■ Task instructions ■
Your output must hold every entry exactly as written and none of the pictures.

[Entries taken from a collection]
--- START ---

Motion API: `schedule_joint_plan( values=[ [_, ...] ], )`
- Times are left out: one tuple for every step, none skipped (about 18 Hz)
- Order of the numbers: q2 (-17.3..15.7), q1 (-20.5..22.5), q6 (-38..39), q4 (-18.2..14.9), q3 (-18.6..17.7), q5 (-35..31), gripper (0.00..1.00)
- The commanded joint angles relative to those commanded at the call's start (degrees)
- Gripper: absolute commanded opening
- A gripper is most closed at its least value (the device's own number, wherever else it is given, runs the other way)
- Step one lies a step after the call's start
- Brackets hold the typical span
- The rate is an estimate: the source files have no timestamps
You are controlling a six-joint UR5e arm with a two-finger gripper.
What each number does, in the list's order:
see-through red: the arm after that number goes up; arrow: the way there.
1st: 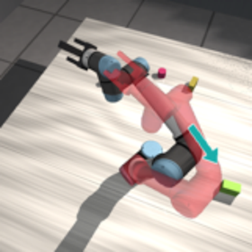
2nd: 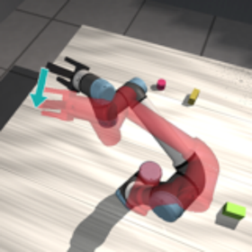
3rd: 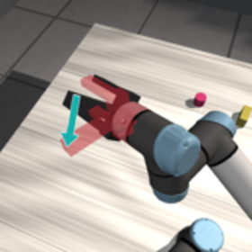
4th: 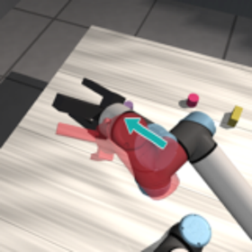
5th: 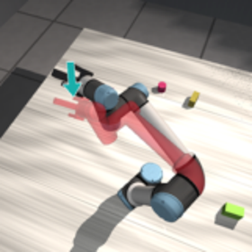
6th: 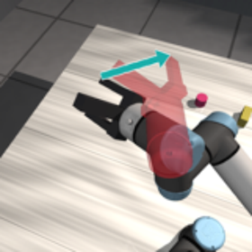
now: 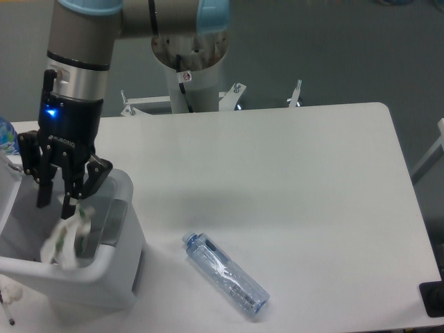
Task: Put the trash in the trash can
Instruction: 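Carry the tissue over the white bin and open the gripper, then move the open gripper back down over the clear water bottle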
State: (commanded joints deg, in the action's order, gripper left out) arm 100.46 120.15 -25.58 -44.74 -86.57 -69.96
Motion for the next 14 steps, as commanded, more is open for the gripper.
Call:
schedule_joint_plan(
  values=[
    [0.09, 0.09, -0.09, 0.00, 0.00, 0.09, 1.00],
    [0.17, 0.44, 0.00, 0.00, 0.00, 0.09, 1.00],
    [0.26, 0.87, 0.35, 0.00, 0.09, 0.09, 1.00],
    [0.26, 2.10, 0.53, 0.00, 0.09, 0.09, 1.00],
    [0.26, 4.20, 0.79, -0.09, 0.17, 0.26, 1.00],
    [0.52, 6.31, 1.75, -0.09, 0.35, 0.52, 1.00],
    [0.88, 8.42, 3.93, -0.09, 0.53, 0.88, 1.00],
    [1.66, 10.61, 5.96, -0.09, 0.53, 1.49, 1.00],
    [2.71, 12.46, 7.37, -0.09, 0.53, 2.28, 1.00],
    [3.51, 14.13, 8.08, -0.17, 0.53, 2.89, 1.00],
    [4.99, 15.54, 8.26, -0.35, 0.53, 3.51, 1.00],
    [6.66, 16.51, 8.35, -0.70, 0.53, 3.69, 1.00],
    [8.68, 17.57, 8.35, -0.79, 0.53, 3.69, 1.00],
    [10.96, 18.36, 8.35, -0.79, 0.70, 3.43, 1.00]
  ],
)
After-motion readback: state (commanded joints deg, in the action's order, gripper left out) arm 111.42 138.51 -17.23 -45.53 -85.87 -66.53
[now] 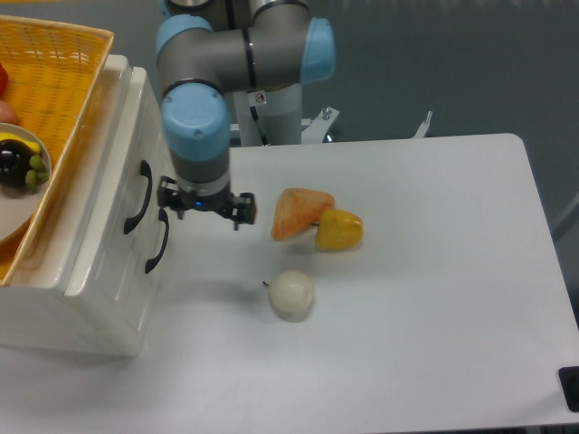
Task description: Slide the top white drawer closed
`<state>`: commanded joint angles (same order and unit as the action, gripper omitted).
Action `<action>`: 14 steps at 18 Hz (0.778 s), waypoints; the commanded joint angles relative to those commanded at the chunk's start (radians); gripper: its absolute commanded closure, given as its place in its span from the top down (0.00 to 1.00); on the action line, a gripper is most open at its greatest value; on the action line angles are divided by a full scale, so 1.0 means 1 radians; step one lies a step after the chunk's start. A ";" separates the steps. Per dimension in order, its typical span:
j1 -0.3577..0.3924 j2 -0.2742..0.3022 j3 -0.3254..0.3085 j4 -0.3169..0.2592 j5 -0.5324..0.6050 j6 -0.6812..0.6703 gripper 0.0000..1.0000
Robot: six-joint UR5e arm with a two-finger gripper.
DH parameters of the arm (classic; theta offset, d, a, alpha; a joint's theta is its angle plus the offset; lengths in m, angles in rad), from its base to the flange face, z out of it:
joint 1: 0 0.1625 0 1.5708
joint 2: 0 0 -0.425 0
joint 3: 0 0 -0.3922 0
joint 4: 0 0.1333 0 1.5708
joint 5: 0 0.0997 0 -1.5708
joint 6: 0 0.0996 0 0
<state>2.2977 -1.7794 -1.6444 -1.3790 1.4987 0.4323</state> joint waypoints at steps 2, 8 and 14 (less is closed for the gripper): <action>0.049 0.006 0.000 0.000 0.000 0.052 1.00; 0.242 0.006 0.000 0.000 0.000 0.311 1.00; 0.410 0.002 0.017 -0.002 0.027 0.541 1.00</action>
<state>2.7072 -1.7779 -1.6276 -1.3806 1.5261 0.9736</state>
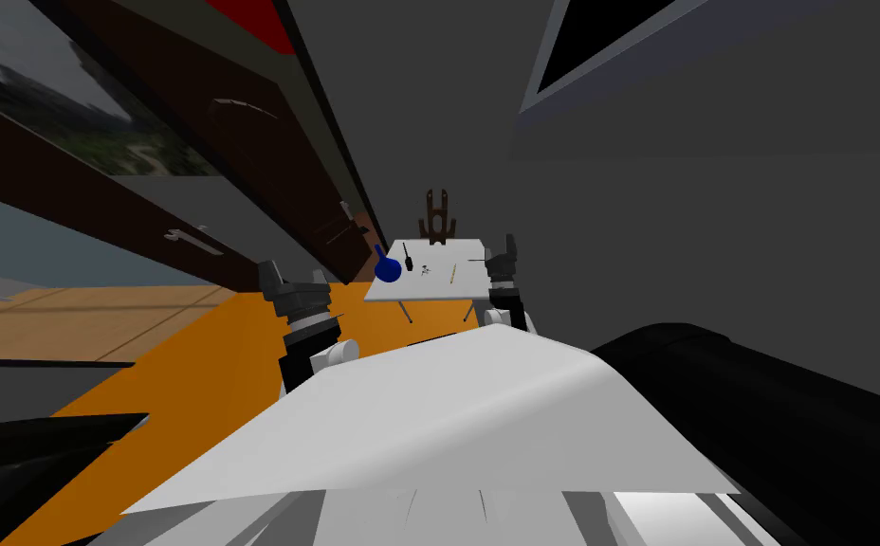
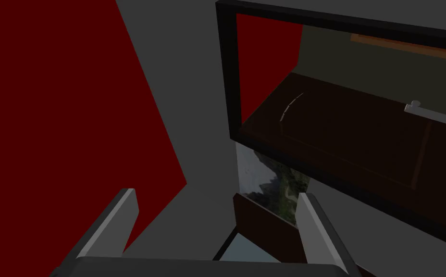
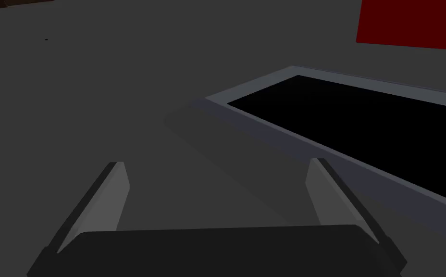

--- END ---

■ Output below ■
Motion API: `schedule_joint_plan( values=[ [_, ...] ], )`
- Times are left out: one tuple for every step, none skipped (about 18 Hz)
- Order of the numbers: q2 (-17.3..15.7), q1 (-20.5..22.5), q6 (-38..39), q4 (-18.2..14.9), q3 (-18.6..17.7), q5 (-35..31), gripper (0.00..1.00)
- The commanded joint angles relative to those commanded at the call's start (degrees)
- Gripper: absolute commanded opening
- A gripper is most closed at its least value (the device's own number, wherever else it is given, runs the other way)
- Step one lies a step after the call's start
- Brackets hold the typical span
- The rate is an estimate: the source files have no timestamps
You are controlling a six-joint UR5e arm with a two-finger gripper.
What each number does, in the list's order:
see-through red: the arm after that number goes up; arrow: the way there.
1st: 
2nd: 
3rd: 
4th: 
5th: 
6th: 
now: 
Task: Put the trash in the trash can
Instruction: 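Carry the tissue over the white bin and open the gripper, then move the open gripper back down over the clear water bottle
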State: (commanded joints deg, in the action's order, gripper left out) arm 100.46 120.15 -25.58 -44.74 -86.57 -69.96
Motion for the next 14 steps, as commanded, more is open for the gripper.
Call:
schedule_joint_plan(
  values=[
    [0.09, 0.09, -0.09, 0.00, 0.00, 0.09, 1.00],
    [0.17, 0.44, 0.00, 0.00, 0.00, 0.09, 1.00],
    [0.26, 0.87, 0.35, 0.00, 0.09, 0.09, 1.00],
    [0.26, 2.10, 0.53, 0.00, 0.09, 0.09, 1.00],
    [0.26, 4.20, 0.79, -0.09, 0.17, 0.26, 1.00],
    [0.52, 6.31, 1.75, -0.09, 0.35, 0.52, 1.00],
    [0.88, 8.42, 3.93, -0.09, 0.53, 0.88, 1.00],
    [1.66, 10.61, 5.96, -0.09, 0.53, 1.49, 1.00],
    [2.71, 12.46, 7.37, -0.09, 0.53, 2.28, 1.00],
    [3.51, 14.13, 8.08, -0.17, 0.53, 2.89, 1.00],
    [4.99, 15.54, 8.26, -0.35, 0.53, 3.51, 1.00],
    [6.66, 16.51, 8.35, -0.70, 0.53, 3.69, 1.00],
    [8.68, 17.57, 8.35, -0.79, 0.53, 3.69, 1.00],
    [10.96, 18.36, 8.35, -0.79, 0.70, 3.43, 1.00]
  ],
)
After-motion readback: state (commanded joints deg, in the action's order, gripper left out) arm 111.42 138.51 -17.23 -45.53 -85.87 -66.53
[now] 
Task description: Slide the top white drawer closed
`<state>`: commanded joint angles (same order and unit as the action, gripper omitted).
Action `<action>`: 14 steps at 18 Hz (0.778 s), waypoints; the commanded joint angles relative to those commanded at the chunk's start (radians); gripper: its absolute commanded closure, given as its place in its span from the top down (0.00 to 1.00); on the action line, a gripper is most open at its greatest value; on the action line angles are divided by a full scale, so 1.0 means 1 radians; step one lies a step after the chunk's start. A ";" separates the steps. Per dimension in order, its typical span:
j1 -0.3577..0.3924 j2 -0.2742..0.3022 j3 -0.3254..0.3085 j4 -0.3169..0.2592 j5 -0.5324..0.6050 j6 -0.6812..0.6703 gripper 0.0000..1.0000
Robot: six-joint UR5e arm with a two-finger gripper.
DH parameters of the arm (classic; theta offset, d, a, alpha; a joint's theta is its angle plus the offset; lengths in m, angles in rad), from its base to the flange face, z out of it:
joint 1: 0 0.1625 0 1.5708
joint 2: 0 0 -0.425 0
joint 3: 0 0 -0.3922 0
joint 4: 0 0.1333 0 1.5708
joint 5: 0 0.0997 0 -1.5708
joint 6: 0 0.0996 0 0
<state>2.2977 -1.7794 -1.6444 -1.3790 1.4987 0.4323</state> joint waypoints at steps 2, 8 and 14 (less is closed for the gripper): <action>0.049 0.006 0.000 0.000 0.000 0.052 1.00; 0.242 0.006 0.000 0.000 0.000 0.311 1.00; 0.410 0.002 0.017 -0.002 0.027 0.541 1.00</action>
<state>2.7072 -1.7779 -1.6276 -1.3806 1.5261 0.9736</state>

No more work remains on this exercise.